Running a baseline or incremental CAS crawl to record output files

Use one of the scripts located in the [appdir]/control/cas directory to run a CAS crawl.

To run a baseline or an incremental CAS crawl:

  1. To run a baseline, run the baseline_cas_crawl script and specify the name of the crawl to run. Note that a baseline crawl will remove any existing incremental crawl output files. After running a baseline crawl, you can run multiple incremental crawls, because an incremental crawl will not remove any previous incremental data.
  2. To run an incremental crawl, run the incremental_cas_crawl script and specify the name of the crawl to run.
Note: Note that you cannot specify multiple crawl names. To run multiple crawls, you will need to invoke the command multiple times. Multiple crawls can be run simultaneously, sequentially, or completely independently with this approach.
When a baseline crawl runs, the following happens:
  1. The script deletes the previous baseline and incremental output files from the crawl output directory configured for the CAS crawl.
  2. The CAS Server first writes the output file to the output directory configured for the crawl. The filename uses the naming convention specified for the crawl (for example, CrawlerOutput-FULL-sgmt000.bin.gz).
  3. The script prepends the crawl name to the output filename (for example, the name becomes MyCrawl_CrawlerOutput-FULL-sgmt000.bin.gz).
  4. The script deletes the previous baseline and incremental output files (i.e., the files in the casCrawlFullOutputDestDir and casCrawlIncrementalOutputDestDir directories).
  5. The script copies the baseline output file to the directory specified by the casCrawlFullOutputDestDir property.
When an incremental crawl runs, the following happens:
  1. The script deletes the previous baseline and incremental output files from the crawl output directory configured for the CAS crawl.

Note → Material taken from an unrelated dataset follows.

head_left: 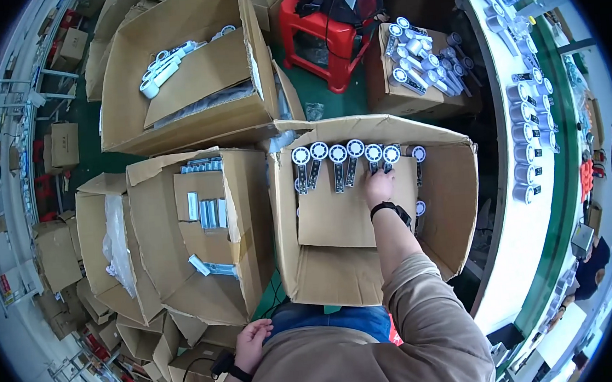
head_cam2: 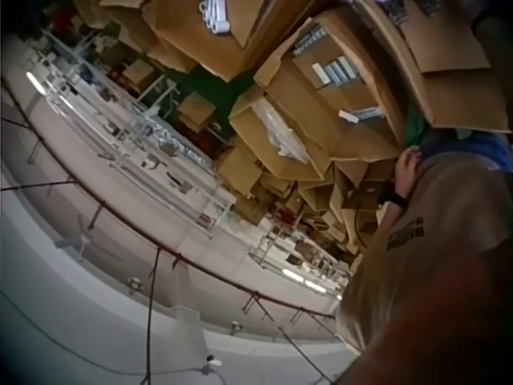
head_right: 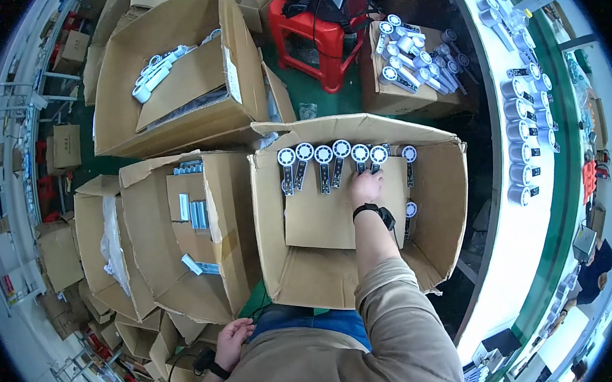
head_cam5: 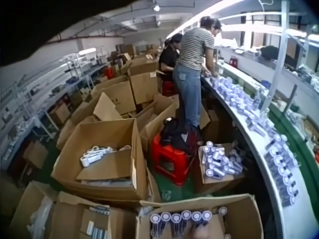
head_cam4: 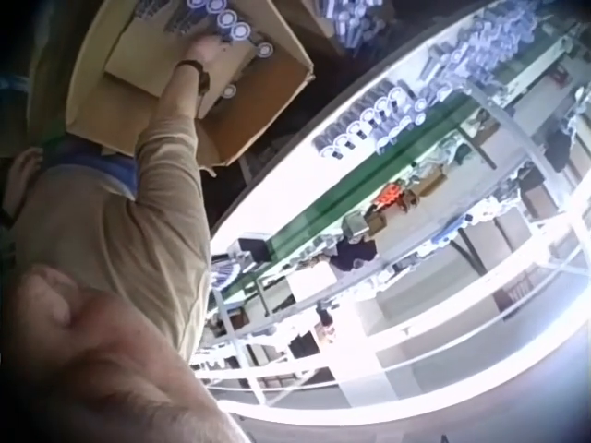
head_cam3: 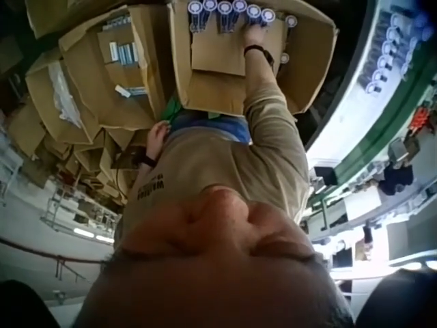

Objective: The person picks up electronic devices from a table and arranges them in rows inside a cardboard box. After filling a layer, the person places a cardboard divider over them and continues to fill the box with more devices.

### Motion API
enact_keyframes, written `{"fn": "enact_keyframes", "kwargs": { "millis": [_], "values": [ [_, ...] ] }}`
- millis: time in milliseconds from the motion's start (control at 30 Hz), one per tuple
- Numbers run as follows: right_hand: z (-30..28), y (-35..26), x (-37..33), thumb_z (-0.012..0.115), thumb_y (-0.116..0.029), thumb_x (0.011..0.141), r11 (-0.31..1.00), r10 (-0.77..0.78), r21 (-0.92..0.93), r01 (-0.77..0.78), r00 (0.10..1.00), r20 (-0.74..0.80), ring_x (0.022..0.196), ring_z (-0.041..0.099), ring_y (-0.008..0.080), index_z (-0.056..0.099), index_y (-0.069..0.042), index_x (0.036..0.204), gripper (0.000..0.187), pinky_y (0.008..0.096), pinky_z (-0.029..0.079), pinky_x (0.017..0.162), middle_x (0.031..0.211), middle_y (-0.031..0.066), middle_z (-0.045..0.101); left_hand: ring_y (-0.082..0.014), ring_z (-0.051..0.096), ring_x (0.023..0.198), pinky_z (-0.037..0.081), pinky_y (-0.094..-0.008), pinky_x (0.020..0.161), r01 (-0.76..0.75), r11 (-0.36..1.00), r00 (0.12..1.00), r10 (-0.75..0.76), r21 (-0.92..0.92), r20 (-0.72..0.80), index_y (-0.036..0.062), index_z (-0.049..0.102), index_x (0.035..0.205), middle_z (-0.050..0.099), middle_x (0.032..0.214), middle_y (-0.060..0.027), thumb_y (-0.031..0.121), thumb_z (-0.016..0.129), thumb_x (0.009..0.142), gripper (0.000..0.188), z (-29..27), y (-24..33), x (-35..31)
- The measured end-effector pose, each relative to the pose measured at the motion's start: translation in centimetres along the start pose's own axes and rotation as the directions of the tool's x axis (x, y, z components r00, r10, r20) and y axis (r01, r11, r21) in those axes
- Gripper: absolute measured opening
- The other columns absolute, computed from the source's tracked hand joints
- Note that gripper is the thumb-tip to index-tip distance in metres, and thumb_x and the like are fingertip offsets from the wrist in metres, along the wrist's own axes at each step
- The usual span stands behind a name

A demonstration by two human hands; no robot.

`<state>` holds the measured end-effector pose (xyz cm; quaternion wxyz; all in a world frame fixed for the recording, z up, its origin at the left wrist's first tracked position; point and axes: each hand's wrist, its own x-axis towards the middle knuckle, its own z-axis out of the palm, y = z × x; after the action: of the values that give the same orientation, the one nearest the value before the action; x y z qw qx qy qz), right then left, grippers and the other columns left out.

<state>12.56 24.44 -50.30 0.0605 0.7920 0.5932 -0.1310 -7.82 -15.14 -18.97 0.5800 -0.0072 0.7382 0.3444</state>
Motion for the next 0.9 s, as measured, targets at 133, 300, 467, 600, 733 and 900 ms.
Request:
{"fn": "enact_keyframes", "kwargs": {
  "millis": [133,300,467,600,733,900],
  "values": [
    [0.3,0.7,0.3,0.064,-0.036,0.080,0.997,-0.072,0.028,0.072,0.997,0.007,0.106,0.052,0.0315,0.067,-0.005,0.093,0.034,0.0397,0.048,0.088,0.121,0.0154,0.048,-0.0154,0.060,0.096,0.048,-0.0269,0.083,-0.002,1.000,1.000,0.002,0.022,0.001,-0.0012,0.058,0.112,0.063,0.109,-0.0096,0.005,0.049,0.094,0.021,0.9,-0.2,0.1],
    [0.1,1.3,1.4,0.065,-0.035,0.079,0.988,-0.093,0.127,0.088,0.995,0.033,0.107,0.052,0.0309,0.067,-0.005,0.094,0.033,0.0403,0.048,0.086,0.121,0.0153,0.048,-0.0151,0.060,0.096,0.048,-0.0267,0.083,-0.003,0.998,1.000,0.004,0.065,-0.025,-0.0011,0.058,0.112,0.063,0.110,-0.0100,0.005,0.049,0.094,0.021,2.3,-0.1,-0.6],
    [-0.9,2.0,2.2,0.065,-0.035,0.079,0.985,-0.122,0.134,0.111,0.990,0.074,0.112,0.048,0.0328,0.063,-0.004,0.102,0.039,0.0427,0.044,0.092,0.126,0.0186,0.046,-0.0146,0.059,0.098,0.048,-0.0252,0.084,0.003,0.994,1.000,-0.006,0.110,0.023,-0.0012,0.056,0.113,0.062,0.110,-0.0087,0.006,0.049,0.094,0.021,3.6,0.0,-1.1],
    [-5.5,3.5,0.9,0.065,-0.032,0.079,0.948,-0.230,0.221,0.231,0.973,-0.028,0.122,0.040,0.0383,0.060,-0.002,0.110,0.043,0.0456,0.035,0.102,0.136,0.0242,0.038,-0.0142,0.060,0.096,0.049,-0.0253,0.083,-0.003,0.990,0.997,-0.008,0.141,0.076,-0.0009,0.055,0.114,0.062,0.109,-0.0084,0.006,0.050,0.094,0.021,5.1,0.5,-0.6],
    [-12.8,7.0,-2.5,0.065,-0.017,0.079,0.659,-0.357,0.649,0.381,0.917,-0.176,0.112,0.052,0.0380,0.059,-0.001,0.108,0.033,0.0423,0.043,0.096,0.121,0.0239,0.053,-0.0145,0.060,0.094,0.049,-0.0253,0.082,-0.054,0.984,0.991,0.032,0.168,0.133,-0.0010,0.056,0.112,0.063,0.107,-0.0088,0.005,0.050,0.094,0.020,8.2,1.8,-0.5],
    [-36.2,21.2,0.4,0.061,-0.002,0.082,0.560,-0.377,0.522,0.644,0.758,-0.532,0.089,0.064,0.0307,0.060,0.000,0.096,0.014,0.0312,0.051,0.079,0.101,0.0152,0.064,-0.0160,0.062,0.093,0.049,-0.0257,0.080,-0.134,0.984,0.980,0.114,0.116,0.165,-0.0015,0.059,0.109,0.064,0.105,-0.0104,0.002,0.049,0.093,0.019,12.6,2.9,-1.0]
  ]
}}
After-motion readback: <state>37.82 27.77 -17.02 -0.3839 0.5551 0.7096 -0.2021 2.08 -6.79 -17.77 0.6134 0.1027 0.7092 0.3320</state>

  2. The CAS Server first writes the output file to the output directory configured for the crawl. The filename uses the naming convention specified in the crawl configuration (for example, CrawlerOutput-INCR-sgmt000.bin.gz).
  3. The script prepends both the crawl name and a timestamp to the output filename (for example, MyCrawl_2008.02.26.04.49.39_CrawlerOutput-INCR-sgmt000.bin.gz).

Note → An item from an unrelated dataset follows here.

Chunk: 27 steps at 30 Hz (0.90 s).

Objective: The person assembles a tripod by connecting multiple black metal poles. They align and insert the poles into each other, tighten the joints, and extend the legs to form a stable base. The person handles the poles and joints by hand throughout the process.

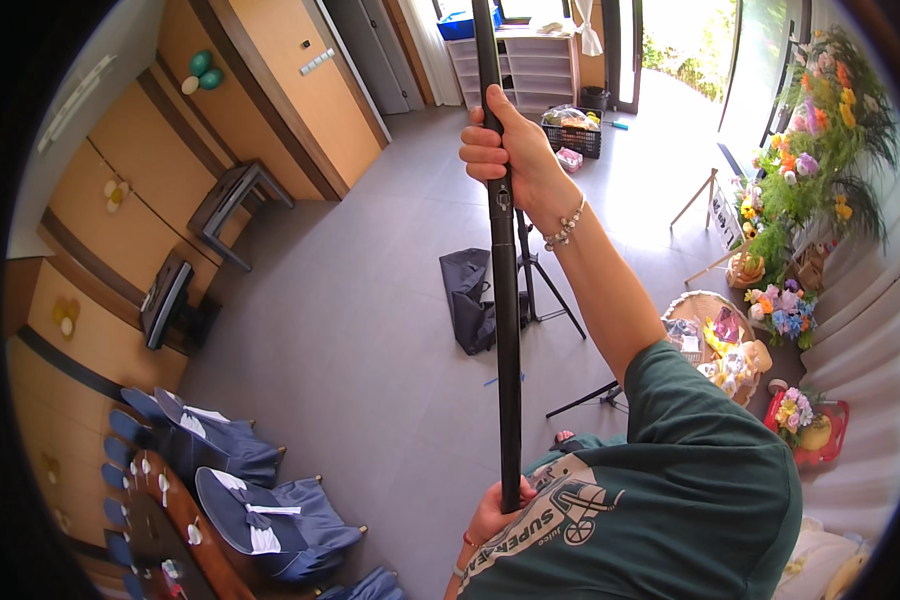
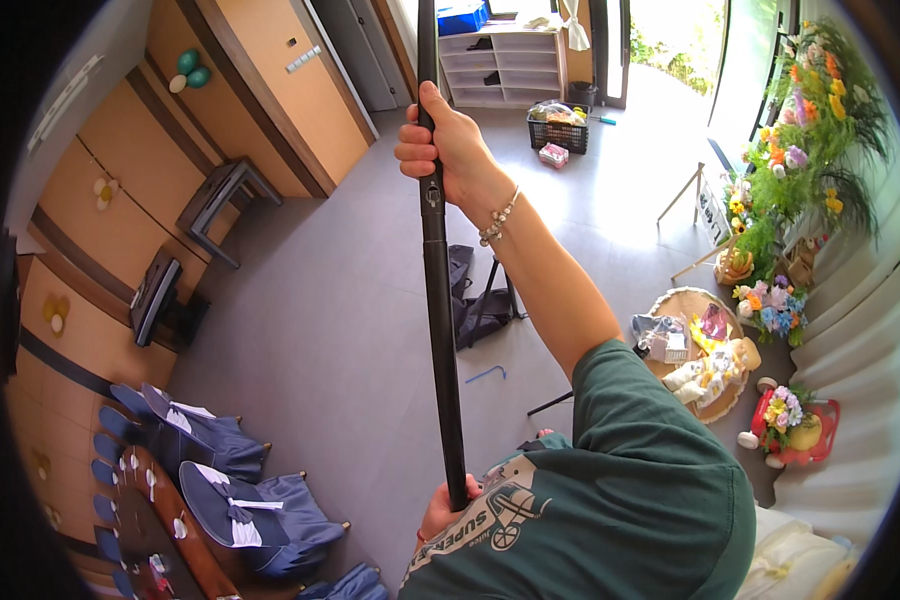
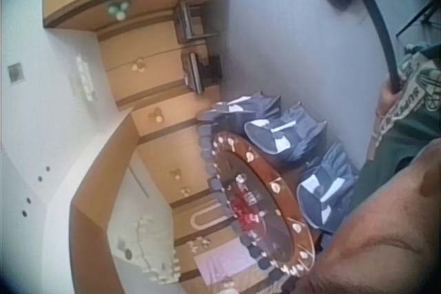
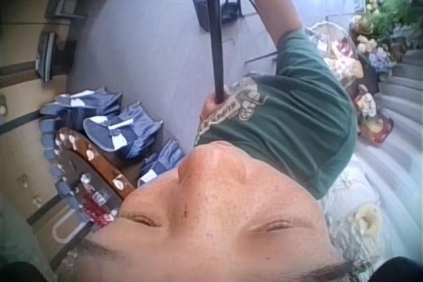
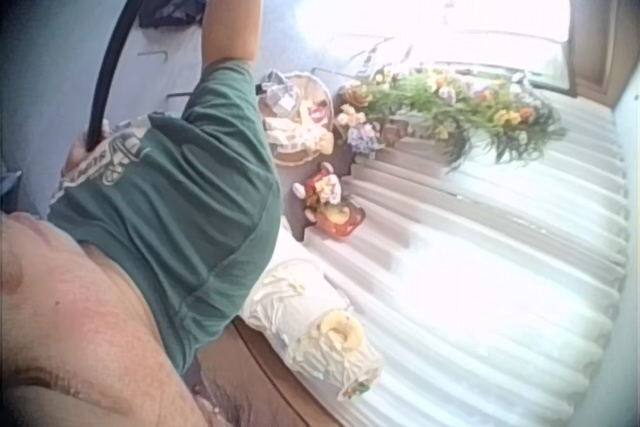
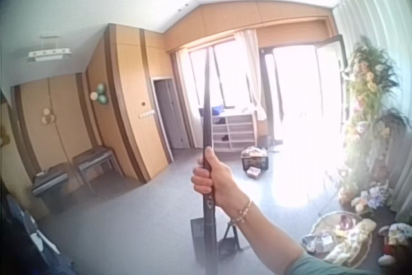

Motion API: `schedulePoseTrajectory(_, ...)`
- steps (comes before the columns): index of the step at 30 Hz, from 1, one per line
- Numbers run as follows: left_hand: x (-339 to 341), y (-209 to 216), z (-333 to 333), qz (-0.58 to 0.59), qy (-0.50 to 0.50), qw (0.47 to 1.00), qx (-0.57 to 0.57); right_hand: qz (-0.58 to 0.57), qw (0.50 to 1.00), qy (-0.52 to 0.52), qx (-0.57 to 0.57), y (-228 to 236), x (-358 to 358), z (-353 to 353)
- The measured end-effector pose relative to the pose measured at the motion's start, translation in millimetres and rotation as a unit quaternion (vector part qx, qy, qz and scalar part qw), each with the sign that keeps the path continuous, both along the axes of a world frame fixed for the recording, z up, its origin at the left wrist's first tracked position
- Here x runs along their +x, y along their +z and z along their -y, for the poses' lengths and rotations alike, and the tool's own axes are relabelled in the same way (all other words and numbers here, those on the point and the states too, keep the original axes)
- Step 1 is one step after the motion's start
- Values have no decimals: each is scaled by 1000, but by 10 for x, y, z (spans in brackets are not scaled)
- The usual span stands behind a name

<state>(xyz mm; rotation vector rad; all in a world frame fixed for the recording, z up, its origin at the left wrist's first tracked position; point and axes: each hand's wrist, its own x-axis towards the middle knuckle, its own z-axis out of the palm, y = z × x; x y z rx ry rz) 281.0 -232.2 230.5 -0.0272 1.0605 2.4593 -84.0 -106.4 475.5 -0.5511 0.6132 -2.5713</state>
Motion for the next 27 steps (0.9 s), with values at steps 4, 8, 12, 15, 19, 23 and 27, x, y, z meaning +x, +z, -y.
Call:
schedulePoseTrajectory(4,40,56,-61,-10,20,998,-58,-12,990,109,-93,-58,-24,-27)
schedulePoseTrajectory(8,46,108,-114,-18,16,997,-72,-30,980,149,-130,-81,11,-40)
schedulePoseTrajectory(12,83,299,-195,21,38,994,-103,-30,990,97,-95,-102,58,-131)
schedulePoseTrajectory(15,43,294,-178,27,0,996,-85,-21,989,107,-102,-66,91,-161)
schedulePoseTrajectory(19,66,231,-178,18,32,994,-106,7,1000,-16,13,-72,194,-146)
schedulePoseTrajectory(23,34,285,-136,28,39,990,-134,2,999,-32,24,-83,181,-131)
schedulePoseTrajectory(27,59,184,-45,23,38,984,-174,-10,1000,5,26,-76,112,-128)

  4. The script copies the incremental output file to the directory specified by the casCrawlIncrementalOutputDestDir property.
Note: Because the incremental output files are timestamped, previous incrementals are not deleted.

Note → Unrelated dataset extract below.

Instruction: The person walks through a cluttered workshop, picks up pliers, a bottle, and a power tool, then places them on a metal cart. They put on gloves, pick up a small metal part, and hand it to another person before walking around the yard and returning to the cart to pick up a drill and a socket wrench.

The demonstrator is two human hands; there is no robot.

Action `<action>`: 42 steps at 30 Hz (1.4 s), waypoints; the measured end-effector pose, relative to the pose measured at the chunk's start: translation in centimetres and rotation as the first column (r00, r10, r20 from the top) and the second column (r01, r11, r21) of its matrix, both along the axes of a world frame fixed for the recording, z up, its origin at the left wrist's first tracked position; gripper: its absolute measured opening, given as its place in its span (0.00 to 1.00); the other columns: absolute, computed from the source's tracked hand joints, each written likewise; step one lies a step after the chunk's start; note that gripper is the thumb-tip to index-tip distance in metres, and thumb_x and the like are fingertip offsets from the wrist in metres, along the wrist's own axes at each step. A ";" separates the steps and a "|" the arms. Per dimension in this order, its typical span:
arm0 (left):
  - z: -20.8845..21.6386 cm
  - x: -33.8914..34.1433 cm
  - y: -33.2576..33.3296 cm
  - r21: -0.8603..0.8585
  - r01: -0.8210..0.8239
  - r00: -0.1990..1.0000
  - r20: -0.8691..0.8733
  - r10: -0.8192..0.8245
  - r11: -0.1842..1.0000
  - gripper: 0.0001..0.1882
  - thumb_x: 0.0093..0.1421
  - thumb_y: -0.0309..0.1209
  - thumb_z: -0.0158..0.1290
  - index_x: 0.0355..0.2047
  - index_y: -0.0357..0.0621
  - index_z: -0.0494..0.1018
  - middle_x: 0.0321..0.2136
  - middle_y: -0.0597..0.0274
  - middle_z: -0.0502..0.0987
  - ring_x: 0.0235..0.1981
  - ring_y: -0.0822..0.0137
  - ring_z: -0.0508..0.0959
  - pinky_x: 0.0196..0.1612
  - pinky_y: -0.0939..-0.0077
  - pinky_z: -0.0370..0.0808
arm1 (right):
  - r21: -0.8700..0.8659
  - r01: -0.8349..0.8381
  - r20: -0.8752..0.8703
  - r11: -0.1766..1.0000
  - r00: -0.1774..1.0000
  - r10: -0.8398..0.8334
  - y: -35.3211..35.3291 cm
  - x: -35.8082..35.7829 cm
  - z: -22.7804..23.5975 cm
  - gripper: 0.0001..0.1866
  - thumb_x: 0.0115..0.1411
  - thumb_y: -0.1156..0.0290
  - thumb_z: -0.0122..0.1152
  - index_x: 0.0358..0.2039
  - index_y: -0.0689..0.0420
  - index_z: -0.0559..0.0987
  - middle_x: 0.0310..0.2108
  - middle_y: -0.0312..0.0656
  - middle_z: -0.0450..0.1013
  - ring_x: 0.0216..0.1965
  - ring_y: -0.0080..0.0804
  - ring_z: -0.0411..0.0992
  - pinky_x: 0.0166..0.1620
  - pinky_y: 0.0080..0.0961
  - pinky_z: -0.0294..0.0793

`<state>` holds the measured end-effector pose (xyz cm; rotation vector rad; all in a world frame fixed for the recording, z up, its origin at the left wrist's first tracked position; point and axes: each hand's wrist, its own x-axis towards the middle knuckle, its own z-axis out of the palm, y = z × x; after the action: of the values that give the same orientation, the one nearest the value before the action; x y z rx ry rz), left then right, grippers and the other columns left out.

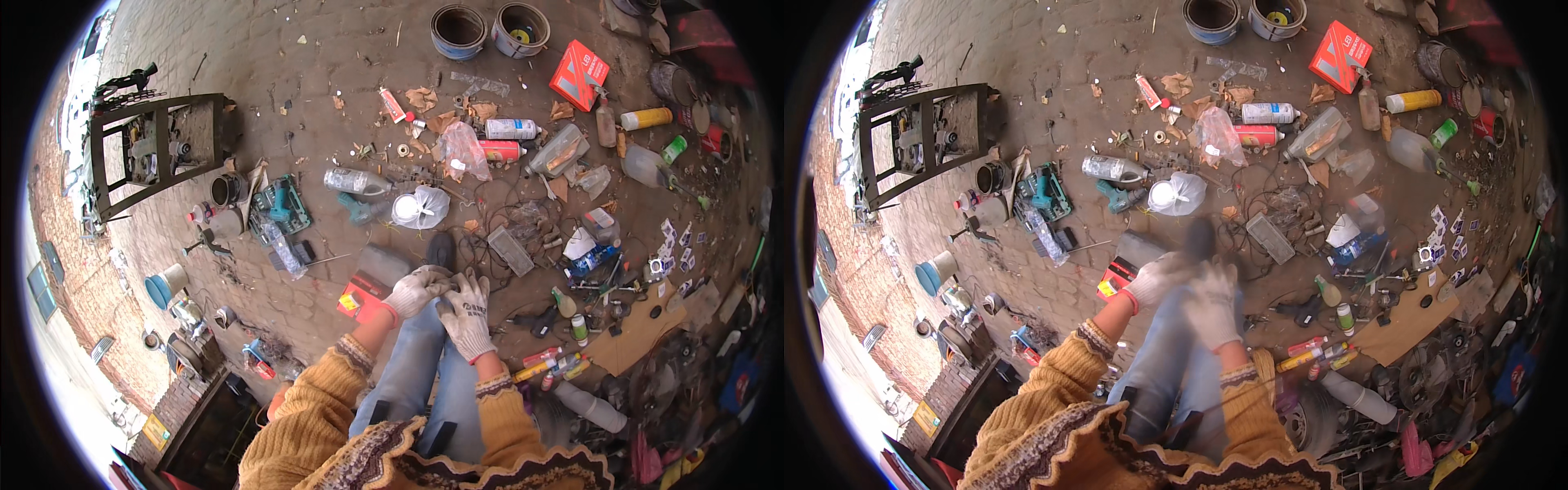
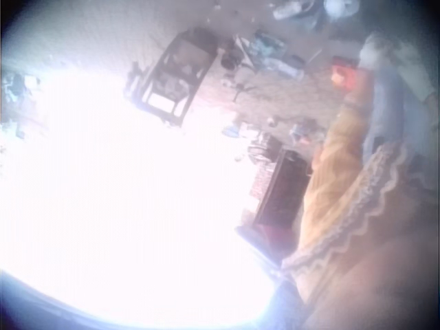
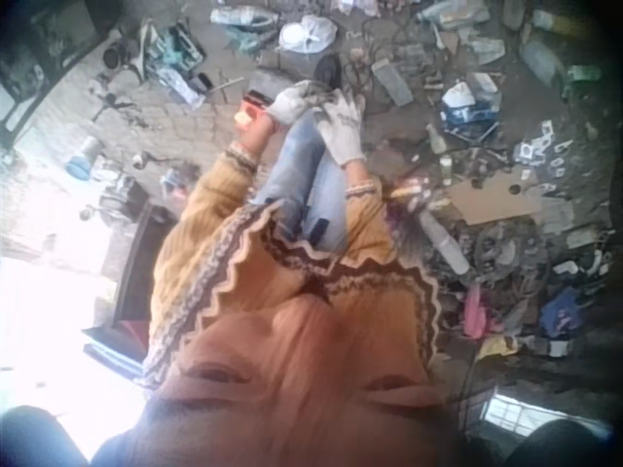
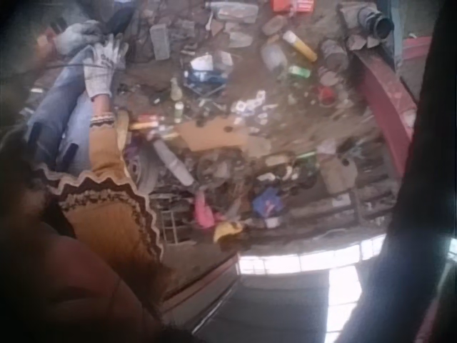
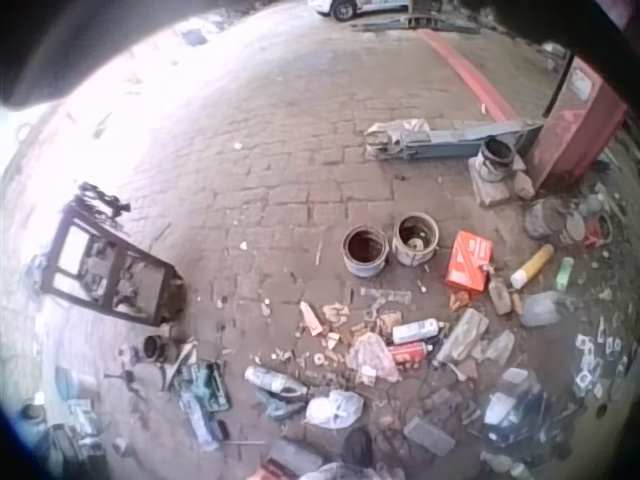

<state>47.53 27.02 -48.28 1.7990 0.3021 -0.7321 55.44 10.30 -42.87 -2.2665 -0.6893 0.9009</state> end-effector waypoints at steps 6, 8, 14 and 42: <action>1.8 3.4 1.1 0.130 -0.126 0.984 -0.114 0.141 0.984 0.12 0.60 0.29 0.52 0.42 0.41 0.77 0.44 0.52 0.76 0.47 0.50 0.75 0.50 0.61 0.73 | 0.017 -0.063 -0.113 0.998 0.991 0.065 1.6 1.5 -1.2 0.18 0.55 0.70 0.55 0.47 0.56 0.78 0.55 0.54 0.68 0.60 0.51 0.62 0.65 0.47 0.55; 1.9 5.2 0.8 0.286 -0.105 0.993 -0.017 0.115 0.952 0.09 0.60 0.28 0.52 0.39 0.39 0.78 0.40 0.52 0.78 0.45 0.51 0.77 0.48 0.63 0.74 | 0.005 -0.102 -0.209 0.995 0.973 0.100 2.0 1.9 -2.0 0.21 0.54 0.70 0.58 0.49 0.61 0.77 0.56 0.59 0.68 0.61 0.55 0.62 0.66 0.48 0.53; 2.7 9.3 1.1 0.454 0.006 0.924 0.338 -0.178 0.891 0.11 0.53 0.24 0.56 0.38 0.41 0.79 0.45 0.50 0.75 0.48 0.46 0.73 0.52 0.58 0.71 | -0.083 -0.326 -0.299 0.942 0.910 0.288 2.1 3.0 -5.4 0.19 0.63 0.68 0.46 0.53 0.56 0.75 0.61 0.50 0.65 0.60 0.46 0.64 0.66 0.39 0.57; -7.5 7.5 -8.7 0.435 -0.303 0.922 -0.092 0.376 0.848 0.21 0.64 0.26 0.45 0.59 0.38 0.66 0.37 0.39 0.78 0.31 0.40 0.79 0.31 0.55 0.76 | -0.523 0.771 -0.834 -0.364 -0.373 0.406 5.0 11.0 -14.5 0.37 0.63 0.38 0.50 0.55 0.61 0.73 0.59 0.51 0.69 0.68 0.57 0.54 0.69 0.63 0.45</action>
<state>55.07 18.36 -55.78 2.0015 0.9330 -0.5972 66.47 15.25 -57.34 0.1253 0.9971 0.3931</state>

The following example shows a baseline crawl being run on a Windows machine:
C:\Endeca\Apps\WineApp\control\cas>baseline_cas_crawl MyCrawl
[07.17.08 14:42:40] INFO: Checking definition from AppConfig.xml,
MyCrawlCasCrawlConfig.xml, fetchCasCrawlDataConfig.xml against 
existing EAC provisioning.
[07.17.08 14:42:47] INFO: Setting definition for host 'CASHost'.
[07.17.08 14:43:17] INFO: Setting definition for script
'MyCrawl_baselineCasCrawl'.
[07.17.08 14:43:18] INFO: Setting definition for script
'MyCrawl_incrementalCasFileSystemCrawl'.
[07.17.08 14:43:20] INFO: Setting definition for custom component 'CAS'.
[07.17.08 14:43:20] INFO: Updating provisioning for host 'CASHost'.
[07.17.08 14:43:20] INFO: Updating definition for host 'CASHost'.
[07.17.08 14:43:22] INFO: [CASHost] Starting shell utility 
'mkpath_-data-complete-cas-crawl-output-incremental'.
[07.17.08 14:43:27] INFO: [CASHost] Starting shell utility 
'mkpath_-data-complete-cas-crawl-output-full'.
[07.17.08 14:43:30] INFO: Setting definition for script
'fetchFullCasCrawlData'.
[07.17.08 14:43:32] INFO: Setting definition for script
'fetchIncrementalCasCrawlData'.
[07.17.08 14:43:32] INFO: Definition updated.
[07.17.08 14:43:33] INFO: Starting full CAS crawl 'MyCrawl'.
[07.17.08 14:43:33] INFO: Acquired lock 'crawl_lock_MyCrawl'.
[07.17.08 14:43:33] INFO: Starting baseline CAS crawl with id 'MyCrawl'.
[07.17.08 14:45:05] INFO: Acquired lock
'complete_cas_crawl_data_lock'.
[07.17.08 14:45:06] INFO: [CASHost] Starting copy utility
'copy_MyCrawl_crawl_output_to_dest_dir'.
[07.17.08 14:45:07] INFO: Released lock
'complete_cas_crawl_data_lock'.
[07.17.08 14:45:08] INFO: Released lock 'crawl_lock_MyCrawl'.
[07.17.08 14:45:08] INFO: Finished full CAS crawl 'MyCrawl'.